I love to race and being competitive is in my blood. I love to train and exercise. I love the choices I get to make regarding my diet on a daily basis. It is 'easy' for me to choose a spinach salad over a penne vodka dish. I used to think that the waiters or waitresses would think to themselves, "what is this guy ordering?" but then I thought to myself that it is their issue and not mine. The problem with that thought process is that those are the exact people I want to work with and help. Help them make healthier choices, but doing so could take all day because of how passionate I am about living a healthy lifestyle. The one issue I face is that it is not just running, but it involves so much more. There is the exercise and diet but also the rest and recovery. Endurance sports typically leads to an all around healthier life - not just physically.
I hear all the time from family and friends that I can't do that. I can't run a mile or my favorite: the only 13.1 miles I'm covering is in my car. We have all heard it before and for me it is somewhat maddening. I started running by doing a 1/4 mile walk, then 1/4 mile jog, then 1/4 mile walk, then 1/4 mile jog and be done. Fifteen minutes give or take for a week like that. Then I moved up to another distance...two miles. And it kept growing but I didn't come into this world running a marathon. For me the word can't is a total conversation ender. Once you use that word then it doesn't matter why because you have shut down. My step son says I can't carry this or I can't carry that. I tell him fine leave it on the floor then and somebody who can will pick it up and carry it. I want to get him out of the mindset before it even starts.
I don't look at the world as a world of not possible.

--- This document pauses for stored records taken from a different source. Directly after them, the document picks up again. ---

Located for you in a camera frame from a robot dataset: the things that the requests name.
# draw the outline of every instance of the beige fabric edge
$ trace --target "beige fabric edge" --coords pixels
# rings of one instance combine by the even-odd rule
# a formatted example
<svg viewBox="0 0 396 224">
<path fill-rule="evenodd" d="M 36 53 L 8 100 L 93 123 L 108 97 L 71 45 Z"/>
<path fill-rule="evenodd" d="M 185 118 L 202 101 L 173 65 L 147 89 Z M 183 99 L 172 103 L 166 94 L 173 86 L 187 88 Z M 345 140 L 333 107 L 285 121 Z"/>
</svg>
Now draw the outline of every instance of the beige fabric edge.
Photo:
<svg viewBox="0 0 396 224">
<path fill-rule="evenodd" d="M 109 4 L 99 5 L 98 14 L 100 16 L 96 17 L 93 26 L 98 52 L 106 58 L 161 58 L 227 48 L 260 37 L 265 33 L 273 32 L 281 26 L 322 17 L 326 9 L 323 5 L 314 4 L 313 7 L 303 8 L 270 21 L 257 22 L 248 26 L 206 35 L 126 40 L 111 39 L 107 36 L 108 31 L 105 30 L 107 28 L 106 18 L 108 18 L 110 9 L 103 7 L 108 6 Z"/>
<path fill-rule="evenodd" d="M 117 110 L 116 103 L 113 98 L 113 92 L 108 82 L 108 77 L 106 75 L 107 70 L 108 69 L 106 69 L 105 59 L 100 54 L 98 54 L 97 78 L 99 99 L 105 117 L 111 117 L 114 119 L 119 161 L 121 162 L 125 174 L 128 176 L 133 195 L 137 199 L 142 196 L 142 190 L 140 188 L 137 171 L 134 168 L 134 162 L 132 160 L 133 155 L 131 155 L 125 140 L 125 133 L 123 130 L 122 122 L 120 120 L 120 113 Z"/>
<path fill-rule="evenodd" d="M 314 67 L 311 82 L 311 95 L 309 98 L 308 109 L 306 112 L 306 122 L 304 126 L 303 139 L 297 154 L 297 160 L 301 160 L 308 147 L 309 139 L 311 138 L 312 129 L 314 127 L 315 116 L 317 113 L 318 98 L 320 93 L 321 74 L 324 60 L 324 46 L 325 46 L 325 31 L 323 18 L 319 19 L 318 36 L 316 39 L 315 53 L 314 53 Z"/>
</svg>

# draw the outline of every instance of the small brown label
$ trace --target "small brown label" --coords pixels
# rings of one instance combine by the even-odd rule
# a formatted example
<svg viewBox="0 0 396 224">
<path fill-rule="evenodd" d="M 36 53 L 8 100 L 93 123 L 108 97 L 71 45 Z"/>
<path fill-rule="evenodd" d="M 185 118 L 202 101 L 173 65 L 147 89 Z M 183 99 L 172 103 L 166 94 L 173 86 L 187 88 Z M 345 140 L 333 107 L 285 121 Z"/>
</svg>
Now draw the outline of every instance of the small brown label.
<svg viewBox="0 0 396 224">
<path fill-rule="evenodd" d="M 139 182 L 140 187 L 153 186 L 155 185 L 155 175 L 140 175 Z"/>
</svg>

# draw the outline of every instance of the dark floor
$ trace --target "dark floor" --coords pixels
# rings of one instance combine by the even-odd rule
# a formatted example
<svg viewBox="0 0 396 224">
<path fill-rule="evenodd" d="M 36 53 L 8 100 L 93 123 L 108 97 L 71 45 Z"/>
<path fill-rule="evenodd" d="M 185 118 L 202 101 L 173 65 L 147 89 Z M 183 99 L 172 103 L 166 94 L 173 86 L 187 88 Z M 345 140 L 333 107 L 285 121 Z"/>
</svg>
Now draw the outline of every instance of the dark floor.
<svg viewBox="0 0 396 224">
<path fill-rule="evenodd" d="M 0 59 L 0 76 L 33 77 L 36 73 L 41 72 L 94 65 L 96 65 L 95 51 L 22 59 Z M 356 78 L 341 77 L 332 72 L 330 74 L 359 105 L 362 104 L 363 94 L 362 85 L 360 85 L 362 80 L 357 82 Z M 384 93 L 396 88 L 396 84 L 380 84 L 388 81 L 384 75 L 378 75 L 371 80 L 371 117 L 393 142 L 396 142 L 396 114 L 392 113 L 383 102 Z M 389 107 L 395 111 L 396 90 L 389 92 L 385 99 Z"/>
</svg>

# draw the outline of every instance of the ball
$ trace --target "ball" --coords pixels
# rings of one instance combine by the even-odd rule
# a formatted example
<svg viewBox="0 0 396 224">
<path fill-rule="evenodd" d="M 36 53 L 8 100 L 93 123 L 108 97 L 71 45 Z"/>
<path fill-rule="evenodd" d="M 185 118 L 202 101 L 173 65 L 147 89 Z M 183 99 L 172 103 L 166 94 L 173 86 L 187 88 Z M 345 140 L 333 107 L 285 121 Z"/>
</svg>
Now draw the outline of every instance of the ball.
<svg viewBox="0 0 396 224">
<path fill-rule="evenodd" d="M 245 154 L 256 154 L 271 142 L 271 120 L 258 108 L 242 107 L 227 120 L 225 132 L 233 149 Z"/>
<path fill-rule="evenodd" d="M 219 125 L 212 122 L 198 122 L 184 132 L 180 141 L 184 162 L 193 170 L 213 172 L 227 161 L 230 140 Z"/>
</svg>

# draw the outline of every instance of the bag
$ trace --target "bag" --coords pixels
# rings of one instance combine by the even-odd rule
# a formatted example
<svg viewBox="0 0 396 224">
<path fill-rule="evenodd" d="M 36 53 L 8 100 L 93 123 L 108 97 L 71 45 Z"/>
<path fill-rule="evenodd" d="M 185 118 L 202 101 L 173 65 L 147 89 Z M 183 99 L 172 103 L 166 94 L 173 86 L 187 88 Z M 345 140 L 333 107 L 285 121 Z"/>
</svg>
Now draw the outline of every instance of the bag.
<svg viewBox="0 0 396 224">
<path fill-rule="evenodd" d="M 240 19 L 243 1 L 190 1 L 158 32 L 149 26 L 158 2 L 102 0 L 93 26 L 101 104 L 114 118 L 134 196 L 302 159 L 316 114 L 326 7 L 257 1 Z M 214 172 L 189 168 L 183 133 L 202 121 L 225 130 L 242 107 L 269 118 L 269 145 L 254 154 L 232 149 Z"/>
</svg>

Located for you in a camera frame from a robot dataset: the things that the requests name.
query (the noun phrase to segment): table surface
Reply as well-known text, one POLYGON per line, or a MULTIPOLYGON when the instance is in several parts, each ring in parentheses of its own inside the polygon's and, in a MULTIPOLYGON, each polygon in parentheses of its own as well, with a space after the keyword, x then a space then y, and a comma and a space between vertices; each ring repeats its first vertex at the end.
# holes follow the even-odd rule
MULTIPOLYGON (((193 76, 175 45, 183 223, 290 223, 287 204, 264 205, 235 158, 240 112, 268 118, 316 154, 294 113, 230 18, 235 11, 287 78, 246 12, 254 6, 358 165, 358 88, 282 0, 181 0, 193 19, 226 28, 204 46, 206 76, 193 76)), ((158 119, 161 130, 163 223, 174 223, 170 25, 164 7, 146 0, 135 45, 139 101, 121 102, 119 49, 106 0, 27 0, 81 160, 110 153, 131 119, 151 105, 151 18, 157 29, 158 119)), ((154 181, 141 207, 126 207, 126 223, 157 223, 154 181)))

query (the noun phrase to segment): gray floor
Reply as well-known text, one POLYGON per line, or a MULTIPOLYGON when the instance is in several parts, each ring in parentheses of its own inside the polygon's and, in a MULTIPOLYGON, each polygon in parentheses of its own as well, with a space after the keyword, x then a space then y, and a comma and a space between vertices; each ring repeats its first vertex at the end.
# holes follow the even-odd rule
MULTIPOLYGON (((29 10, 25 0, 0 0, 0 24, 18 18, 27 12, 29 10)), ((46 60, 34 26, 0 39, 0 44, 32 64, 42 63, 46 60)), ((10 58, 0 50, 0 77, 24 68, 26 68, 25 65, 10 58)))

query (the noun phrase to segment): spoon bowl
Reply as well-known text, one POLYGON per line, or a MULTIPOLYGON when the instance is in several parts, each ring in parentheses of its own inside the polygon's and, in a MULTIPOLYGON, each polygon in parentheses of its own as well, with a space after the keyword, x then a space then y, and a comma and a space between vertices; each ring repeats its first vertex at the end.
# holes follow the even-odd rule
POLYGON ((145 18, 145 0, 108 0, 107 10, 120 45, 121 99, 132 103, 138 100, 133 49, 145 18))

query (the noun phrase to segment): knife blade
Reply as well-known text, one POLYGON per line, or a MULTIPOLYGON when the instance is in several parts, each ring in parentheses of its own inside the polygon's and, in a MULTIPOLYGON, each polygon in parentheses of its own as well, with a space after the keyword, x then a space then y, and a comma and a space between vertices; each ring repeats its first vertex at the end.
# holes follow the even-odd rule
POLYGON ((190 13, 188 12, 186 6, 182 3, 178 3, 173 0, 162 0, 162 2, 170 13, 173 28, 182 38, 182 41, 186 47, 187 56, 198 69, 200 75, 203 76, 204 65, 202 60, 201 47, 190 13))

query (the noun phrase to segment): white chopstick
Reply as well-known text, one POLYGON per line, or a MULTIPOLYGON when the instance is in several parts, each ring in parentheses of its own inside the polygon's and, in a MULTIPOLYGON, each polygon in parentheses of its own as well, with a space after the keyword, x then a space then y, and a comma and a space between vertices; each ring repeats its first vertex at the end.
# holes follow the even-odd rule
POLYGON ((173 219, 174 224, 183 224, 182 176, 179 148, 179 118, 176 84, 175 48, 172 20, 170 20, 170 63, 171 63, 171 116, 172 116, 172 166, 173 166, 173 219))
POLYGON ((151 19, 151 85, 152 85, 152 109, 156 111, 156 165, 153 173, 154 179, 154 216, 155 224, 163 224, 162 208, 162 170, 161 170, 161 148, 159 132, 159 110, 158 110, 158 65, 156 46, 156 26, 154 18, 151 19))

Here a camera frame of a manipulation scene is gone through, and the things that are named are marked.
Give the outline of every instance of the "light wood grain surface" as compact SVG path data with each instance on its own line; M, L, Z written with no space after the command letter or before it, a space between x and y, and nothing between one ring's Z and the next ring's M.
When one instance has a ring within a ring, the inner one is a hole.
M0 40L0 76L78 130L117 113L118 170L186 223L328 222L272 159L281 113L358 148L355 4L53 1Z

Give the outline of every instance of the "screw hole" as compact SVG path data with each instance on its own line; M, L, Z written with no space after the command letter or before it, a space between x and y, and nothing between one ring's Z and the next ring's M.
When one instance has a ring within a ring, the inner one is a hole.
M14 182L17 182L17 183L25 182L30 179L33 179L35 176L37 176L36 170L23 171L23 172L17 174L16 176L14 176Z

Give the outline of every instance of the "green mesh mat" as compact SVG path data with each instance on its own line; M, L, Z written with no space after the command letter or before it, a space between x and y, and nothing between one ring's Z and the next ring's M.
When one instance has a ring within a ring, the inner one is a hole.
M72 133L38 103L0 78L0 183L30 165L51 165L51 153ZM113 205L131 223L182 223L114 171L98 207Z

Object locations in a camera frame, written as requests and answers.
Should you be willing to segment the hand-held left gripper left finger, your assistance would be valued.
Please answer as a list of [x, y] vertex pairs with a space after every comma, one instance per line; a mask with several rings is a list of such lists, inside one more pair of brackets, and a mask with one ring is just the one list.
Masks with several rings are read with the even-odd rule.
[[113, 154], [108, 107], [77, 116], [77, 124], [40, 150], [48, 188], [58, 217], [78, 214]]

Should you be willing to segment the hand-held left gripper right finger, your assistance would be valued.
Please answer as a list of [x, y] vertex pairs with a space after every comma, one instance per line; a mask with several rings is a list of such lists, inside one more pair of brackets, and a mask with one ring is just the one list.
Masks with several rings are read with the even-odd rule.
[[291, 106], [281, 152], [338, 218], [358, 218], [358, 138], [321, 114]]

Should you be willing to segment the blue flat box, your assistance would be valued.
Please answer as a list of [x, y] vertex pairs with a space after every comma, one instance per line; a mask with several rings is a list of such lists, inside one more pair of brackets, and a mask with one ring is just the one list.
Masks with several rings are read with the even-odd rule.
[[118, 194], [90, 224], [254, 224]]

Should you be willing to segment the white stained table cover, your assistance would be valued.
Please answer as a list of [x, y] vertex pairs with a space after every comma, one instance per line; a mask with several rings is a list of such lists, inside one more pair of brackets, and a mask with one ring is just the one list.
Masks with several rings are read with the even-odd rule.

I see the world in a way that leads me to believe that anything is possible. It is a positive mindset that I have chosen and feel it benefits me. If something truly cannot be done then it had better be because I tried and tried and tried and was unsuccessful, and not because I just looked at the project as too daunting.
When I was in Mississippi awhile back, we did some video shooting for the website about what running, marathons and Marathon Makeover mean to us. My story is not unlike a lot of folks out there who got started in endurance sports and have let it carry them forward. Each person in the interview described how there was a trigger. A bad relationship, poor eating decisions or a number of other queues but in the end it was something that made them move. You cannot force a person to move - they have to choose to move on their own but once that decision is made the phrase 'cannot' must be removed from your vocabulary. You are now a doer and doers ignore cannot signs.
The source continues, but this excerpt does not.